Гости вокруг стола сидят и стоят, шевелятся и мотаются взад-вперед – все в режущих глаз, ярких цветных одеждах. В Армагеддоне издавна так – лишь по одежке тебя встречают. А там хоть трава не расти. Табачный дым вьется к потолку. Курят. Здесь тоже курят. Везде, знаешь ли, курят. Без курева на Земле нельзя. Народ никогда курить не бросит. Эх, Кармела, где твои дерьмовые сигаретки. Видала бы ты, что здесь курят. «Мальборо»… «Данхилл». И еще чудные названья, незнакомые. Куда тебе, армейская табачница. Как надменно, изящно ручку с сигареткой ото рта вбок относят. Сами себе подмигивают; сами себе улыбаются, смеются. Сами с собой балакают. Декольте нагло открывают веселые груди, тощие хребты. Ожерелья слепят. Ну, зажмурься. Но ты не жмуришься. Ты глядишь во все глаза. Ты так давно не глядел на разодетых людей. Ты привык к мужикам в гимнастерках, в заляпанных грязью сапогах, в бронежилетах. Полюбуйся на эти лица. На лица человеческие. Лица разные – жирные и уродливые; тонкие, печально-прозрачные, молитвенные; нагло-румяные, высвеченные белыми зубами торжествующих улыбок; старые, иссеченные морщинами, как дождями. Вот, гляди, милая девушка, у платья откромсан портным весь верх, вся грудь наружу, почти обнажена; она встает на колени перед усатым, котиного вида юношей с пресыщенной толстощекой мордой; и ее лицо молча говорит: «Сжалься!..» Он небрежно треплет ее по волосам, и его пальцы-сосиски цедят: «Ну да… попозже… если ты будешь умницей…» Ты хочешь сделать шаг к усатому коту и въехать ему в морду кулаком. Ты этого не делаешь. Ты здесь с заданьем. Сюда, на вечеринку, должен явиться некто, кто тебе нужен. Ты не имеешь права его упустить, прошляпить. Лучше не гляди по сторонам. Лучше зажмурься. Ну и глупый вид будет у тебя тогда. Все зрячие, а ты зажмурился. Раз, два, три, четыре, пять, я иду искать. Кто за мной стоит, тот в огне горит. Кто не спрятался, я не виноват.

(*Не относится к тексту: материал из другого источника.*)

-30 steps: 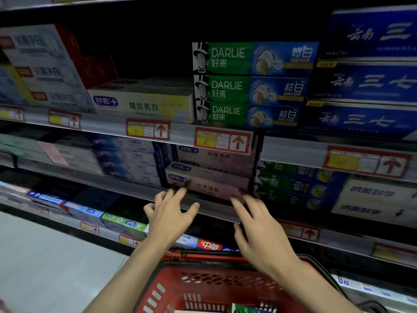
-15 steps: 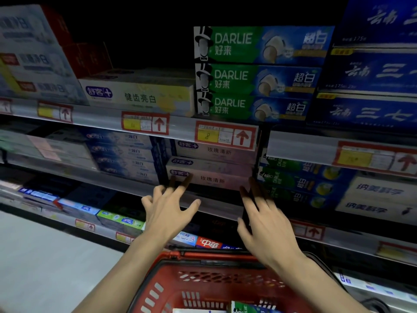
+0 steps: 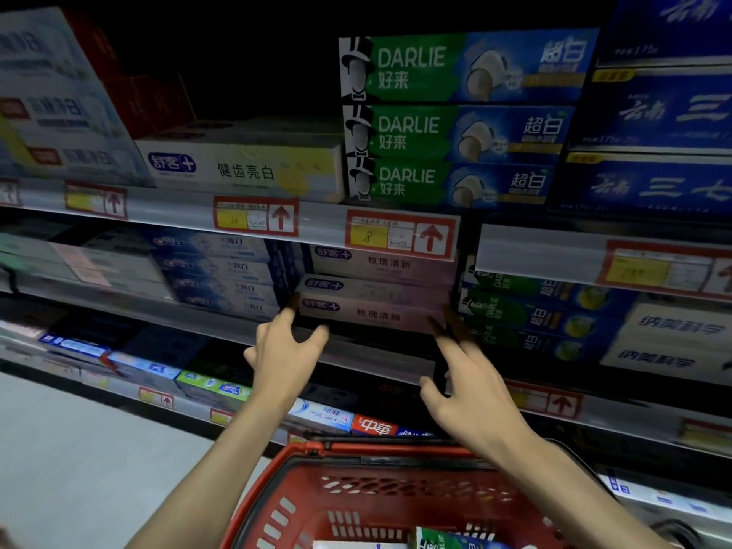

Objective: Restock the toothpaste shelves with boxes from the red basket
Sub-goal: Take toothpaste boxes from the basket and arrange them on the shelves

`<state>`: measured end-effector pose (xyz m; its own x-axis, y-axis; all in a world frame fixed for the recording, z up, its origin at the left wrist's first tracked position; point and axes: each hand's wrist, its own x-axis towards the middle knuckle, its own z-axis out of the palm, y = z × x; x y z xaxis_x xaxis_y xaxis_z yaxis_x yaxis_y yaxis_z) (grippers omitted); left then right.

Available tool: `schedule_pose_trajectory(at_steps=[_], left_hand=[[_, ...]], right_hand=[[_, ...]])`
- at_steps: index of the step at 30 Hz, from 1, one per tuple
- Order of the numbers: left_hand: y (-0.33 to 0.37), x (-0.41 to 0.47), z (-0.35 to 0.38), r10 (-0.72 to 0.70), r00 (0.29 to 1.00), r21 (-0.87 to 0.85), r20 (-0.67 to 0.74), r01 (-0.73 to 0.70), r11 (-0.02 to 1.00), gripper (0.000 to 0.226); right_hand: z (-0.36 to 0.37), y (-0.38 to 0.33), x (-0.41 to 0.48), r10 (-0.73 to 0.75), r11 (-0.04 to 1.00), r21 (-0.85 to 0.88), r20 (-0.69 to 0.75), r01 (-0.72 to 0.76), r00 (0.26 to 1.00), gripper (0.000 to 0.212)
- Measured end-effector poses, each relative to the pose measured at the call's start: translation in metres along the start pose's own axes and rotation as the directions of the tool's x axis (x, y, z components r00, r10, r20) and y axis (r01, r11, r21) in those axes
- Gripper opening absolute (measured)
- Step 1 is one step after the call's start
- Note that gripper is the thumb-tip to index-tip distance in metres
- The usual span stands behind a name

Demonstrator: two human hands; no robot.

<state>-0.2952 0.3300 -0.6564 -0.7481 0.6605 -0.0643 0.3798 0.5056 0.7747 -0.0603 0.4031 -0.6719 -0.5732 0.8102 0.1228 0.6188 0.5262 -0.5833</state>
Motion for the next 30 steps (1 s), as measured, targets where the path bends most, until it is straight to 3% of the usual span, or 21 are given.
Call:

В темном углу, за горами бархатных кресел, худой мальчишка в белых штанах, с белыми волосами нежно и тонко играет на лютне. Бормотанье лютни, тебя заглушит иная волна. Вот она наплывает, надвигается из динамиков, расставленных по углам мрачной залы.
Лех, ты белая ворона среди гостей. Ты ведь тоже, как и тот мальчонка, в белом костюме. На кой ляд ты выбрал в тряпичной лавке именно такой, светлый. Сейчас же не лето. Сейчас зима. И ты такой суровый. Ты приехал с Войны. Но им не обязательно об этом знать. Однако все пялятся на твои шрамы. Он ощупывает свое лицо украдкой, между поднятием рюмки с анисовой водкой – о, улыбка на суровых устах, ты, Лех, можешь еще мило улыбаться даме визави, – и заталкиваньем в жадный рот апельсинной дольки. Да, тебя здорово помяли ТАМ. А здесь… для них – это игра. Инсталляция. Толстая дама с тремя подбородками, раскачиваясь, одышливо подгребает к нему и, пока он не успел опомниться, любопытствующе щупает его изрезанные шрамами щеки мягкими сарделечками: «А это не маска?.. Это вы не нарочно?..» Он стряхнул ее жирные руки, как мух. На миг ему почудилось, что на нем не белый шикарный костюм, а выгоревшая гимнастерка. О, бред. Вот она – под лацканом ихнего вшивого белоснежного пиджака. Вот – торчит грязь, пот, болото, кровь, смерть, снежный острый блеск близких гор. А вы все идите на…й. Он еще военный. Он еще в своей родной одежке. Он еще не вписался в праздничную жизнь вашего сытого Армагеддона. Еще не пообвык.